There could be multiple working tree attached to the same repository. A work tree is created with git worktree add. When a repository is cloned, it implicitly has one main working tree, with an active branch. The git worktree add command creates additional linked working trees. Once a linked working tree outlived its usefulness, it can be removed with git worktree remove.
Changes can be shared between worktrees, as they all share the state of the main repository.
A clean working tree is a work tree that does not have unstaged changes.
Work Trees and Branches
One limitation of the worktrees is that you can't have the same branch checked out in more than one work tree:
git checkout develop
fatal: 'develop' is already checked out at '/Users/ovidiu/playground'
If you need to work on the same branch in different work trees, a workaround is to create temporary branch based on a branch checked out in the other work tree.
While inside a linked work tree, one can switch to a different branch provided that the branch is not active in any other worktree.
While a branch is checked out in a work tree, it cannot be deleted. To delete such a branch, either check out a different branch in the work tree or remove the worktree, and then delete the branch.
Any branch can be deleted from any work tree, provided that the branch is not checked out in a work tree.
Work Tree Implementation Details
Each linked working tree has associated administrative files in the repository, stored in $GIT_DIR/worktrees directory or the main work tree. Each linked working tree has a private subdirectory in $GIT_DIR/worktrees, with the name of the linked work tree. The value of such of subdirectory is returned by the command:
git rev-parse --git-dir
while executed from inside the linked work tree. The linked working tree's $GIT_DIR is set to point to its corresponding $GIT_DIR/worktrees subdirectory.
The work tree shares everything with the repository, except the working directory-specific files such as HEAD, index, etc. By default, the repository "config" file is shared across all working trees.
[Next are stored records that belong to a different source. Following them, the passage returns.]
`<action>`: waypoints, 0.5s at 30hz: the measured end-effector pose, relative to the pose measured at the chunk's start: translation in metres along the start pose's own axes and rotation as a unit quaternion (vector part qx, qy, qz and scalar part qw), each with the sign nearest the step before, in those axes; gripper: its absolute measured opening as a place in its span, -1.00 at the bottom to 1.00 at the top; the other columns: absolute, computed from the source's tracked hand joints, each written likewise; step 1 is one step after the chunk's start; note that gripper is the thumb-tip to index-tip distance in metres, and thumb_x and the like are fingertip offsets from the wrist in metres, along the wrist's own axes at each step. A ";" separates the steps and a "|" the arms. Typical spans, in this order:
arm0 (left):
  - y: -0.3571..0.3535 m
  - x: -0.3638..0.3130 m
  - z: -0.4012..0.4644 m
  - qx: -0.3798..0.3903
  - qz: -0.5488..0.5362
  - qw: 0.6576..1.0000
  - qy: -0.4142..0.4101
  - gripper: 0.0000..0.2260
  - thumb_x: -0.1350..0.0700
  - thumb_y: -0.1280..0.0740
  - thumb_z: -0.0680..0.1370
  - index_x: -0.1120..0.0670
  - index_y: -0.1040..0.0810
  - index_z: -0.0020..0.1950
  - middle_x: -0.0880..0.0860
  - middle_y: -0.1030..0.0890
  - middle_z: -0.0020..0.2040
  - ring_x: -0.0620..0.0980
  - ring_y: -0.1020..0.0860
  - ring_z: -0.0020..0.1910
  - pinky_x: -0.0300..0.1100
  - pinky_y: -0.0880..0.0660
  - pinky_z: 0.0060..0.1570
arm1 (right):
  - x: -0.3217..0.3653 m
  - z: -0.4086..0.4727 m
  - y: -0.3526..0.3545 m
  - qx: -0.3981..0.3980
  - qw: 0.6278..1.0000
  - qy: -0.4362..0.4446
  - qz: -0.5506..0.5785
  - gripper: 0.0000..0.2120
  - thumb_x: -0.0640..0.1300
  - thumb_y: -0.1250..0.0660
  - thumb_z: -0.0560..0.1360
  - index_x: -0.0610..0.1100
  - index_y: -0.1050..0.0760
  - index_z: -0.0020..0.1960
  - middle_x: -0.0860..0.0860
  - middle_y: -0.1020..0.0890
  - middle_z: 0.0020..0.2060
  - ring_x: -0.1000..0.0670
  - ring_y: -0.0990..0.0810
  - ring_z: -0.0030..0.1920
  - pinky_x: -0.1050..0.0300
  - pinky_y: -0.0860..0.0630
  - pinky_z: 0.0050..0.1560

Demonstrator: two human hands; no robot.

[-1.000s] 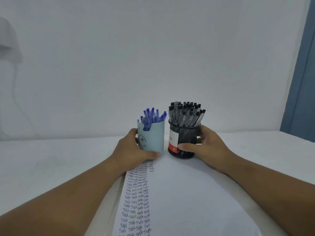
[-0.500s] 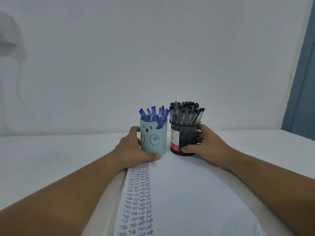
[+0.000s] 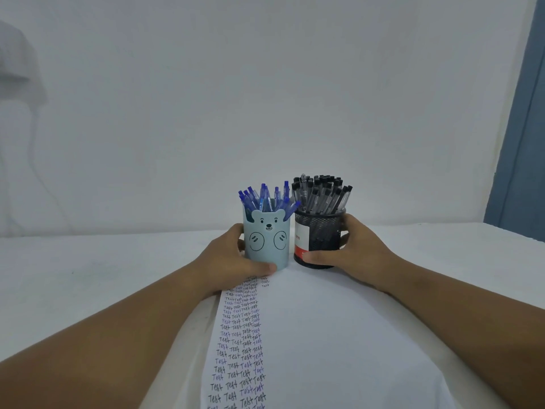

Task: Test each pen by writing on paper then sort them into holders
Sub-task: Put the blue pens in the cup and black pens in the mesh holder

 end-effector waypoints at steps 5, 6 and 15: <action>-0.003 0.001 0.002 0.023 0.011 1.000 -0.003 -0.23 -0.05 -0.65 0.31 -0.20 -0.34 0.42 -0.19 -0.54 0.26 -0.16 -0.49 0.28 -0.12 -0.39 0.32 | 0.001 0.003 0.001 -0.039 0.999 0.000 -0.010 -0.21 0.12 -0.71 0.14 0.07 -0.43 0.27 0.21 -0.58 0.10 0.18 -0.60 0.05 0.27 -0.50 -0.07; -0.003 0.001 0.002 0.021 0.012 1.000 -0.001 -0.26 -0.07 -0.65 0.30 -0.21 -0.37 0.38 -0.20 -0.55 0.27 -0.17 -0.49 0.27 -0.09 -0.38 0.35 | -0.001 0.003 0.002 -0.039 0.999 -0.005 -0.007 -0.23 0.09 -0.71 0.14 0.06 -0.44 0.26 0.20 -0.60 0.09 0.17 -0.62 0.02 0.26 -0.53 -0.08; 0.000 0.005 0.005 -0.008 0.050 0.999 0.008 -0.07 -0.36 -0.47 0.03 -0.19 -0.38 0.39 -0.23 -0.55 0.22 -0.13 -0.51 0.30 0.04 -0.37 0.41 | 0.002 0.001 -0.003 0.010 0.999 -0.012 0.044 -0.17 -0.07 -0.69 0.24 0.05 -0.23 0.31 0.16 -0.55 0.10 0.29 -0.62 -0.06 0.37 -0.53 -0.19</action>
Point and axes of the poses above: each hand's wrist, its own z-axis towards the middle knuckle, its own y-axis out of the back of the hand, x = y × z, the point moved 6 cm from there along z, towards the middle knuckle
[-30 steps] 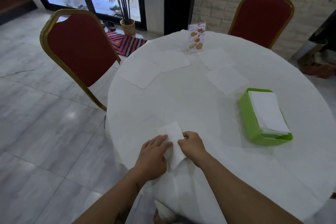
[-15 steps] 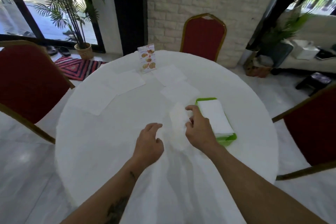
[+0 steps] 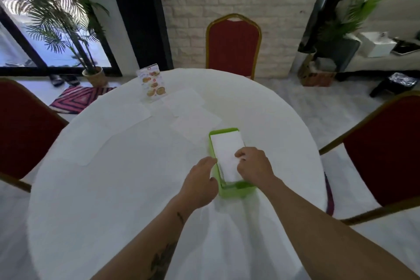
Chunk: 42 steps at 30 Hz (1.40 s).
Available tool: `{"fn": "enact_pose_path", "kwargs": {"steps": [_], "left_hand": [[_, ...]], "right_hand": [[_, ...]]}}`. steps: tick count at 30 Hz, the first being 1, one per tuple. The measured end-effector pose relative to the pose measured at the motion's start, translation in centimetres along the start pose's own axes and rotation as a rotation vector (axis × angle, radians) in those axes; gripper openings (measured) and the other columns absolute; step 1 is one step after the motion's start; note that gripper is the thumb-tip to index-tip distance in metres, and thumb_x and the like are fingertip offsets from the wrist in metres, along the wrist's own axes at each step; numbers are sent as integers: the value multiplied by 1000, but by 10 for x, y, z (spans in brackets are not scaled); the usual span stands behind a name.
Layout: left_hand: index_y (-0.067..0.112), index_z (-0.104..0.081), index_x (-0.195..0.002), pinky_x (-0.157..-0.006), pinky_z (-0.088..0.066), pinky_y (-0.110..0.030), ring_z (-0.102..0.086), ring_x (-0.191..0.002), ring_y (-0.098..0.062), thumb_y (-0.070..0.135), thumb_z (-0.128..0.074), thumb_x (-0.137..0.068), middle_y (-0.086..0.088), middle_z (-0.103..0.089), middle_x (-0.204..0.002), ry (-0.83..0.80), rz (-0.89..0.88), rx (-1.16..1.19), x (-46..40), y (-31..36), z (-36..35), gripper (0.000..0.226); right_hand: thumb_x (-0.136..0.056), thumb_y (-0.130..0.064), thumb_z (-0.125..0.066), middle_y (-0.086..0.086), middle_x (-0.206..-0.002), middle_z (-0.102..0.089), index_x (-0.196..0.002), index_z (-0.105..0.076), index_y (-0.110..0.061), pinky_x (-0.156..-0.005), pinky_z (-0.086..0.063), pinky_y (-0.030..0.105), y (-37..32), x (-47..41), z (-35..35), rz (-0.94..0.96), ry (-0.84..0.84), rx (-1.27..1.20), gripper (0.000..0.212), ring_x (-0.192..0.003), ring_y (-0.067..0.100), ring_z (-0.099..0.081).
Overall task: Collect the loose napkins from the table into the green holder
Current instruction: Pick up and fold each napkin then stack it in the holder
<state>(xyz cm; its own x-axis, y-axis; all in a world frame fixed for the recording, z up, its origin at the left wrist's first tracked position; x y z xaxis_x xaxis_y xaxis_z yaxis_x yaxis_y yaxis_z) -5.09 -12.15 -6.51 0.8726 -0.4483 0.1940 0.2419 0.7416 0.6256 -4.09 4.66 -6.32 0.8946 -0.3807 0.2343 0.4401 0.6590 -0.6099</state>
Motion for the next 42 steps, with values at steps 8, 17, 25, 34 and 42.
{"fn": "enact_pose_path", "kwargs": {"steps": [8, 17, 25, 34, 42], "left_hand": [[21, -35, -146, -116, -29, -41, -27, -141, -26, 18, -47, -89, -1, -20, -159, -12, 88, -111, -9, 6, -12, 58], [20, -52, -132, -110, -34, -31, -39, -130, -20, 10, -48, -87, 1, -43, -142, 112, 79, -59, -17, 11, 5, 47], [21, -60, -123, -108, -35, -32, -40, -128, -21, 5, -49, -83, -1, -50, -134, 291, 149, 110, -61, -31, 64, 45], [26, -25, -149, -119, -14, -49, -9, -148, -23, 23, -47, -84, -2, -13, -161, 27, 265, -210, -152, -120, 63, 69], [29, -16, -151, -120, -1, -52, 5, -149, -20, 30, -41, -91, 1, -2, -163, -13, 116, -344, -173, -151, 45, 65]], "right_hand": [[-83, -31, -53, 4, -131, -46, -127, -57, -20, -90, -41, 36, -26, 5, 7, 326, 84, 458, 46, -114, 25, -42], [-90, -30, -45, -3, -127, -57, -125, -58, -25, -94, -37, 39, -34, 0, -1, 403, -28, 468, 38, -114, 22, -46], [-88, -22, -54, 5, -125, -55, -122, -61, -23, -99, -44, 40, -75, -77, 13, 283, -26, 89, 35, -119, 26, -47], [-88, -20, -56, 7, -133, -56, -130, -56, -14, -104, -44, 36, -74, -198, -29, -64, -117, -56, 42, -123, 27, -53], [-87, -24, -54, 14, -145, -42, -147, -34, -11, -107, -39, 39, -64, -242, -72, -239, -136, -2, 64, -132, 34, -41]]}}
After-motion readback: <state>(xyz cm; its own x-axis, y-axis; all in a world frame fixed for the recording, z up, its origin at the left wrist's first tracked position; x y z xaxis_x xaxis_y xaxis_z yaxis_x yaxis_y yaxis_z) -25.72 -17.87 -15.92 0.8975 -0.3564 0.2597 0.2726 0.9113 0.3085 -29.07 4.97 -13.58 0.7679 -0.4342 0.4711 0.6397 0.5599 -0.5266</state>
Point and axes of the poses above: each hand's wrist, its own x-axis away from the middle knuckle, its own z-axis out of the back of the hand, y = z × x, the point moved 9 cm from there along -x, towards the middle knuckle
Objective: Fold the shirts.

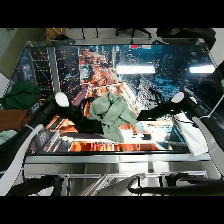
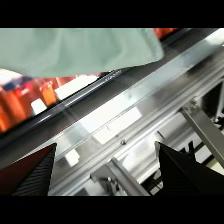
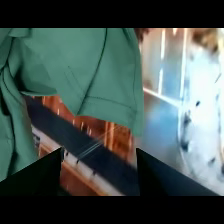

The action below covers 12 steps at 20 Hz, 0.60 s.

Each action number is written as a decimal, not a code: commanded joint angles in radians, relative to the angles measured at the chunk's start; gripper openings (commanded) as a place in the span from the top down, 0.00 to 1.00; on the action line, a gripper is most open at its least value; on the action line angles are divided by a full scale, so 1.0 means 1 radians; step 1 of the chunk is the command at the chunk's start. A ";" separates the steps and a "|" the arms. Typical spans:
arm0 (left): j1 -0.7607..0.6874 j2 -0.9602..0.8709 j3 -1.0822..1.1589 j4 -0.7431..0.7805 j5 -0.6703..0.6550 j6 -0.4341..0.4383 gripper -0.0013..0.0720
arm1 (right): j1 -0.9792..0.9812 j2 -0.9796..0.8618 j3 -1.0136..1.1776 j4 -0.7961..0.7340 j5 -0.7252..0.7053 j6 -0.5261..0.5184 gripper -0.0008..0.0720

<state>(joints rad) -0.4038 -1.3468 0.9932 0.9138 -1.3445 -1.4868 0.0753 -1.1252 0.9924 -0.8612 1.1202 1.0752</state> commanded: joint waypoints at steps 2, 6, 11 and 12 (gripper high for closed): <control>-0.148 0.034 -0.312 -0.156 0.447 0.005 0.04 | 0.016 -0.099 -0.001 0.069 -0.098 -0.110 0.26; -0.203 -0.092 -0.232 -0.180 0.535 0.006 0.05 | 0.017 -0.125 0.000 0.078 -0.142 -0.137 0.27; -0.165 -0.186 -0.065 -0.172 0.509 0.055 0.49 | 0.018 -0.154 0.000 0.180 -0.140 -0.203 0.48; -0.151 -0.194 -0.051 -0.171 0.499 0.056 0.49 | 0.018 -0.163 0.000 0.214 -0.135 -0.224 0.50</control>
<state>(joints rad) -0.5766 -1.5013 0.8822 0.7498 -0.8444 -1.4528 0.0921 -1.2678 0.9924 -0.7223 0.9886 0.9085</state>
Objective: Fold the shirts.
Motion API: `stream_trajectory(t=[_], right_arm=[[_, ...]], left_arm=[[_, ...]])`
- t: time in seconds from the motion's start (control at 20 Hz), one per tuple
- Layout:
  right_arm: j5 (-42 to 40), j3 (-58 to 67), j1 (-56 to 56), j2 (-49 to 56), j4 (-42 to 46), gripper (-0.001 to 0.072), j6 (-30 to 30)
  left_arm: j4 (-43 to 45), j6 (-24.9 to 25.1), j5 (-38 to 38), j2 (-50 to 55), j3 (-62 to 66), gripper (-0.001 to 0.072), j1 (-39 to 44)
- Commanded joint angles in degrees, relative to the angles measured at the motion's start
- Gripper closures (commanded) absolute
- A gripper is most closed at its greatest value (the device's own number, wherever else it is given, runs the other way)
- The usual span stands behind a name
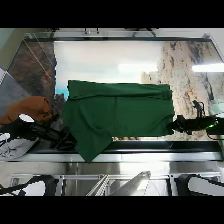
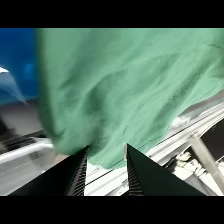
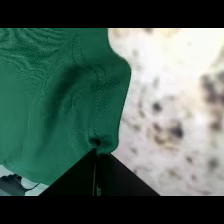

The private subdirectory’s name is usually the base name of the linked working tree’s path, possibly appended with a number to make it unique.
Work trees are implemented using hard links so they are lightweight and fast - performing separated git clone
copies down the full repository.
Worktree Operations
Specifying Commit Ranges in Command Line
Excluding oldest_commit
oldest_commit..newest_commit
Including oldest_commit
oldest_commit^..newest_commit
Ignoring Files for Tracking
Files in the work area can be ignored for tracking by Git and they are missing from the repository if they are specified in a .gitignore
file. The status of a particular file that is being ignored can be checked with git check-ignore
.
git add
will not add empty directories or directories that only contain ignored files.
Submodules
Submodules allow you to keep a Git repository as a subdirectory of another Git repository. This lets you clone another repository in your project and keep your commit separate.